With growing attention to and awareness of climate change, an increasing share of project documents provide information on the exposure of the projects (and the assets they build or rely on) to risks, including through screening exercises. For example, all World Bank projects undergo a “disaster and climate risk screening” to identify possible threats at the early stages of project design. However, even when projects identify risks, the economic analysis provided to support a project’s economic viability and desirability do not always consider the presence of natural risks. To select the best projects and ensure they deliver as expected, it is important to ensure that all project appraisal and assessment processes—including economic analyses—properly consider all risks.
This guidance note proposes a simple methodology for doing this by adding a stress test for climate change and natural disasters to the economic analysis of a project. Given the uncertainty on future climate change and its impacts, the lack of data (especially in lowincome or fragile environments), and the complexity of the many interacting channels through which risk can affect a project, the methodology proposed here does not aim to predict or forecast the effect of climate change and natural disasters. If anything, doing so could create a false sense of certainty and overconfidence. Instead, it uses ranges for various impacts of climate change and disaster on a project’s costs and benefits and identifies plausible risks for its viability and desirability. The goal is to help estimate the possibility and consequences of a project failing due to climate change or disaster to improve the quality of project design and provide important information to help decision makers assess project attractiveness and economic feasibility.
This stress testing methodology has been designed to highlight risks to project outcomes over long time horizons, accounting for risks along three dimensions:
Changes in average climate conditions
Impacts from natural disasters, with current frequency and intensity
Changes in the frequency of disasters due to changes in average climate conditions.

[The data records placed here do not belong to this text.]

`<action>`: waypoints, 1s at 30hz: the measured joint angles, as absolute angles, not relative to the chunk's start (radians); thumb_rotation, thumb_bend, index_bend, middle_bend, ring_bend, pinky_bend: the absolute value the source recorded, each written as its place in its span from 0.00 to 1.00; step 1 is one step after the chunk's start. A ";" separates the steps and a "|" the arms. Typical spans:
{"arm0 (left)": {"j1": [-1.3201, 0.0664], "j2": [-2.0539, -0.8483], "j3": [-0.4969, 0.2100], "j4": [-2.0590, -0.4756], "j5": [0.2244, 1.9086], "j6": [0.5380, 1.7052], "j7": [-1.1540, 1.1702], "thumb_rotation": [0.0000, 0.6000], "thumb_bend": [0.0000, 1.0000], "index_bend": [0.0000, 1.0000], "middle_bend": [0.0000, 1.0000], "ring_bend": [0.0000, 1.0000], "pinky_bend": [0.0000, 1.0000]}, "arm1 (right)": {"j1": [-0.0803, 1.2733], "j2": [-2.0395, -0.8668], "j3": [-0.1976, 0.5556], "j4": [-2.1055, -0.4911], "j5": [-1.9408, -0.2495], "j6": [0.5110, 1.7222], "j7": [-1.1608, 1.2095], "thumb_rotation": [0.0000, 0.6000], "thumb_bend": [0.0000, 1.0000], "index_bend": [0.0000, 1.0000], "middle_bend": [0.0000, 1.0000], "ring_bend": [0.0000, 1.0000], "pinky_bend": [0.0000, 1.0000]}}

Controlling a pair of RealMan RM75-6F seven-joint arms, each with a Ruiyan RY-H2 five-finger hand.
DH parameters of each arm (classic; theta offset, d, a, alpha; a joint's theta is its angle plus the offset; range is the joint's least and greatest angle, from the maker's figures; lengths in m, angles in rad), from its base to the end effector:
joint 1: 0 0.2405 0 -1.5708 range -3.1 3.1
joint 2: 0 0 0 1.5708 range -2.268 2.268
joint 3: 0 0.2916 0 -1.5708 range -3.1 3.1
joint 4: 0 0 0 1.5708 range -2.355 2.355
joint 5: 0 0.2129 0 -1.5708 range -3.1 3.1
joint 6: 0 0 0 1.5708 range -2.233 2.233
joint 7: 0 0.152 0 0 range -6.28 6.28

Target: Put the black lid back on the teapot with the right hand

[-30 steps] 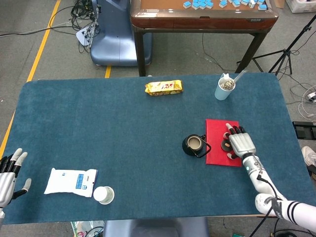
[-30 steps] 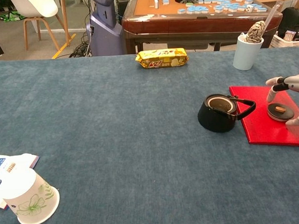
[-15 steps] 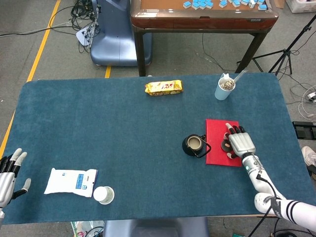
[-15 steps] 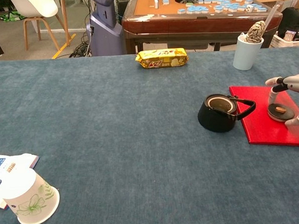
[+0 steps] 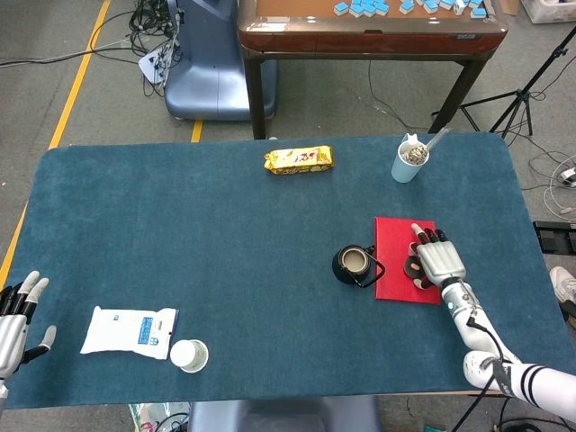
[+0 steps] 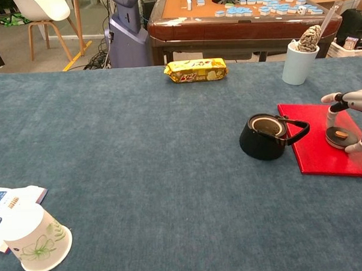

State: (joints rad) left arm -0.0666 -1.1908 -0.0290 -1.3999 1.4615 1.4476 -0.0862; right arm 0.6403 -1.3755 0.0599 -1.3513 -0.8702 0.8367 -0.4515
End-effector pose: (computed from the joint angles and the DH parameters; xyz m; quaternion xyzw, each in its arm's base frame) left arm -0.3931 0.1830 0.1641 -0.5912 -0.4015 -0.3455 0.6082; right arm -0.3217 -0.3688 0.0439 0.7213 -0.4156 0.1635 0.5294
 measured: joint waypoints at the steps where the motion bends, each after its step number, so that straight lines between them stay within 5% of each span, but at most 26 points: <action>1: -0.067 -1.191 -0.029 -1.400 1.462 1.448 -0.086 1.00 0.38 0.00 0.00 0.00 0.00 | 0.640 -1.375 0.060 -1.352 -0.871 0.838 -0.451 1.00 0.24 0.38 0.00 0.00 0.00; 30: -0.061 -1.178 -0.031 -1.421 1.468 1.464 -0.079 1.00 0.38 0.00 0.00 0.00 0.00 | 0.628 -1.244 0.066 -1.589 -0.868 0.950 -0.523 1.00 0.24 0.41 0.00 0.00 0.00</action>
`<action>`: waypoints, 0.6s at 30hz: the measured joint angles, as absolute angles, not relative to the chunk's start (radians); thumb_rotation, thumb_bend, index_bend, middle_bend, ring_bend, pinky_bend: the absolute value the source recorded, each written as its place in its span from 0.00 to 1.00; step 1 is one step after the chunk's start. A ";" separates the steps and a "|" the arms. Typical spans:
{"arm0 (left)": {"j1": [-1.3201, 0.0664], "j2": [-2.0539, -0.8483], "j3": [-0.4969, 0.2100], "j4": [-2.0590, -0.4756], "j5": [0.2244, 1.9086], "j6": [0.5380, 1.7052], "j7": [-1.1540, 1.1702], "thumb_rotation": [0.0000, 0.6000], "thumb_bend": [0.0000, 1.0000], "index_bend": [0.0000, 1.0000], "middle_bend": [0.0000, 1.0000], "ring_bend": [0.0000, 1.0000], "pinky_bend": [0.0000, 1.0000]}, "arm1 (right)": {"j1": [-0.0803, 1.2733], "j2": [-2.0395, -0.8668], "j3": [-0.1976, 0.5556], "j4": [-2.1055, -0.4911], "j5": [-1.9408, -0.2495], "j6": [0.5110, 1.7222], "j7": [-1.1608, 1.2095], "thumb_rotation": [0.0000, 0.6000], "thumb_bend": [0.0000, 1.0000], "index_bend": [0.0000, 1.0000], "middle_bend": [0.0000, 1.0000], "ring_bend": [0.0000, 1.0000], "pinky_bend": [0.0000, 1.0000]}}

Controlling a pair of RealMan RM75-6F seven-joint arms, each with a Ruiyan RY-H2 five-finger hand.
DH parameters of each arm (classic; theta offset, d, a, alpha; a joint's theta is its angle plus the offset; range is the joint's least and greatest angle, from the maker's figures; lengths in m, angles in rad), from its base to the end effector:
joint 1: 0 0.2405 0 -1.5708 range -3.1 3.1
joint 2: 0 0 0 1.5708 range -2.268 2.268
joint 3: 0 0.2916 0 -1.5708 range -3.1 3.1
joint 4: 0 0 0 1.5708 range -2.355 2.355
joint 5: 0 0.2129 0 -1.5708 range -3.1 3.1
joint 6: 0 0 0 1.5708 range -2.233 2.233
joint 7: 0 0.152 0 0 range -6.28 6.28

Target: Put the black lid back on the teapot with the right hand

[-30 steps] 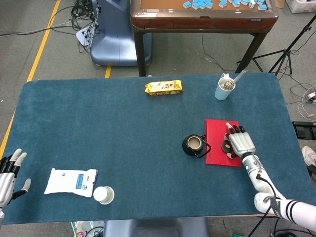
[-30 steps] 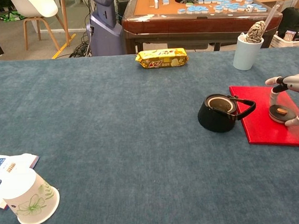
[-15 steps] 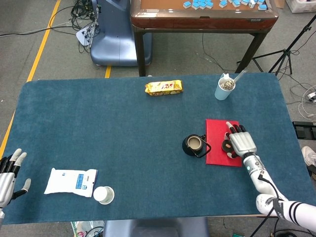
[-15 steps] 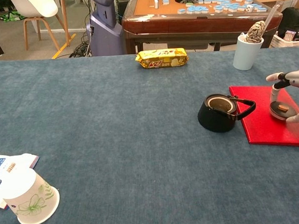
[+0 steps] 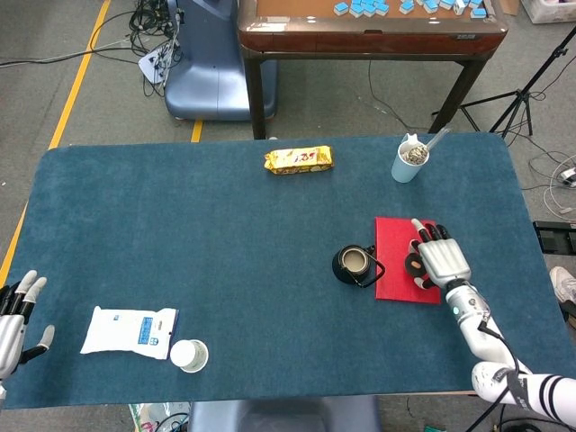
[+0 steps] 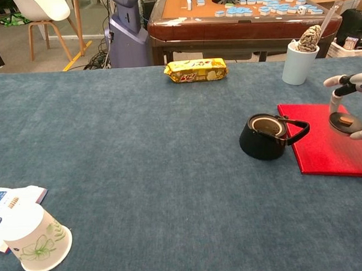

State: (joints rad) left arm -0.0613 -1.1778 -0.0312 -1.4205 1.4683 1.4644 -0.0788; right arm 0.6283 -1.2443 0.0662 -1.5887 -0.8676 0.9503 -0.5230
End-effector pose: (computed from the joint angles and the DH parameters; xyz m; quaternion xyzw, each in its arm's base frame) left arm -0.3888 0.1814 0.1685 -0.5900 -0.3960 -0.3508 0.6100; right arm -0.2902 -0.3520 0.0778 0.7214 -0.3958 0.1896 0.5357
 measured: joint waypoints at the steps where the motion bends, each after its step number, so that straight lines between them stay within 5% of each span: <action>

The stress testing methodology described in this note is linked to the World Bank’s Resilience Rating System (RRS) methodology and provides a tool (see RiST tool tip 1) and approach to obtain an A rating for resilience of a project, the first of two dimensions covered by the RRS (see World Bank Group 2021).
The results of this analysis should be considered a stress test of project robustness to ensure that future climate and natural disaster impacts do not make projects economically unviable. The purpose of the analysis is to assesses whether, under climate and natural disaster stressors, a project’s net present value (NPV) or other indicators—such as benefit-cost ratio (BCR) or poverty or health-related monetary or nonmonetary metrics— remain above an acceptable threshold. The stress testing methodology presented in this guidance note helps task teams identify possible risks to the project, incorporate risk mitigation measures where necessary, provide a template for reporting on residual risk, and inform decision makers on project robustness.
This methodology can be applied to any project that has an economic analysis, but with some important caveats. First, it has been developed primarily to estimate the risks that climate change and disasters create for a project; for projects with risk reduction as their primarily objective, other tools and methodologies may better capture the benefits and co-benefits of risk reduction (Tanner et al. 2018).
The stress testing methodology explained in this note is meant to provide a simplified quantitative analysis to complement a project’s existing economic analysis and highlight important considerations for improved resilience. It cannot, however, replace detailed engineering analysis when catastrophic failure is possible. In particular, projects whose failure could lead to catastrophic losses—for example, a large hydropower dam—should conduct a more sophisticated analysis than the one proposed here. Finally, the tool is designed for projects that do not already incorporate climate and disaster impacts in their economic analysis. If a project already accounts for some impacts, the tool can be used to enhance consideration of climate change and disasters, as long as impacts are not double counted.